Retail sales set record in October
By Glenn Somerville
WASHINGTON (Reuters) – Cheap financing for new cars triggered a record surge in U.S. retail sales in October, the government said in a report that showed consumers were bouncing back from the shock of Sept. 11 attacks.
The Commerce Department said total retail sales zoomed up by 7.1 percent to a seasonally adjusted $306.83 billion last month, the strongest sales surge for any month on record, after shrinking by 2.2 percent in September.
Stripping out autos, sales rose 1.0 percent.

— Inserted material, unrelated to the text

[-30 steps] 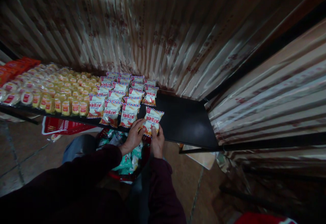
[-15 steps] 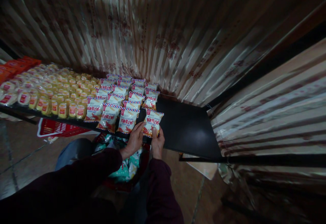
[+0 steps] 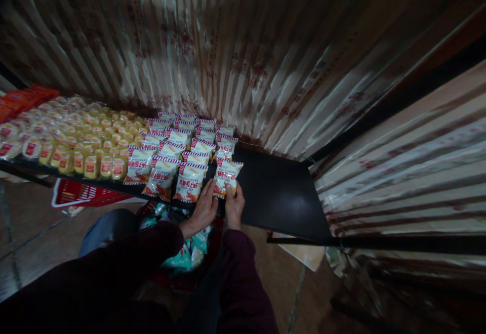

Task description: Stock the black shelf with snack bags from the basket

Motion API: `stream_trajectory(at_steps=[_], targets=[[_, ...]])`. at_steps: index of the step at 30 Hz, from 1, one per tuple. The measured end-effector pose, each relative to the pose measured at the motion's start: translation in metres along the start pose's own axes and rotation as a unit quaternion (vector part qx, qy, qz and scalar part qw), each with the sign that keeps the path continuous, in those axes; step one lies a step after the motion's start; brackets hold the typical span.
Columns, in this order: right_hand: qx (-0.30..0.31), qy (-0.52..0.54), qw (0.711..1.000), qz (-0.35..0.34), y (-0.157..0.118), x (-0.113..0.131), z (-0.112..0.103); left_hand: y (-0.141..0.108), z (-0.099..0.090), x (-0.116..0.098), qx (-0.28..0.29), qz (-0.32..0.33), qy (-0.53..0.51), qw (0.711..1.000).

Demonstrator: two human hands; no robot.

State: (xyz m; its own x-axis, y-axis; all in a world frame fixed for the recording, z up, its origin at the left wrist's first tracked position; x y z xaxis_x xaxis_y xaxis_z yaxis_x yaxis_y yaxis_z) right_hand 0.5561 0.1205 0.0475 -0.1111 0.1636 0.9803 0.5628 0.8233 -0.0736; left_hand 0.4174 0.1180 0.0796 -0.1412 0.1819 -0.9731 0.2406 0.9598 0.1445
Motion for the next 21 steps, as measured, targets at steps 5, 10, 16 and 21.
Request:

The overall October retail sales increase was nearly triple the 2.7 percent jump that Wall Street analysts had forecast and strongly implied that consumers were back in the shopping spirit, snapping up bargains on cars and clothing.
“Americans are recovering from their funk pretty darn quickly and it takes an awful lot to stop Americans from spending money,” said economist David Wyss of Standard and Poor’s in New York.
Consumer spending on goods and services is a key engine of U.S. national economic activity but retail sales is not a total proxy for overall spending. The economy contracted at a 0.4 percent annual rate in the third quarter and is widely seen posting another drop in the current fourth quarter.
A recovery is expected to begin sometime in 2002 and the strong rebound in retail business buttresses hopes that any recession will be relatively mild and short-lived.
The October climb of 1.0 percent excluding autos was far ahead of analysts’ expectations for a 0.2 percent rise and followed a drop of 1.5 percent in September. Sales by new-car dealers jumped by 26.4 percent to $87.4 billion last month, the biggest monthly gain on record, after declining 4.5 percent in September.
U.S. automakers offered zero percent financing on new cars in the wake of the Sept. 11 attacks, even on rarely discounted models like General Motors’ Corvette sports car, which helped fire October new-car sales to record heights.
Sales at clothing stores soared 6.9 percent to $14.3 billion in October, more than reversing a 5.9 percent drop in September.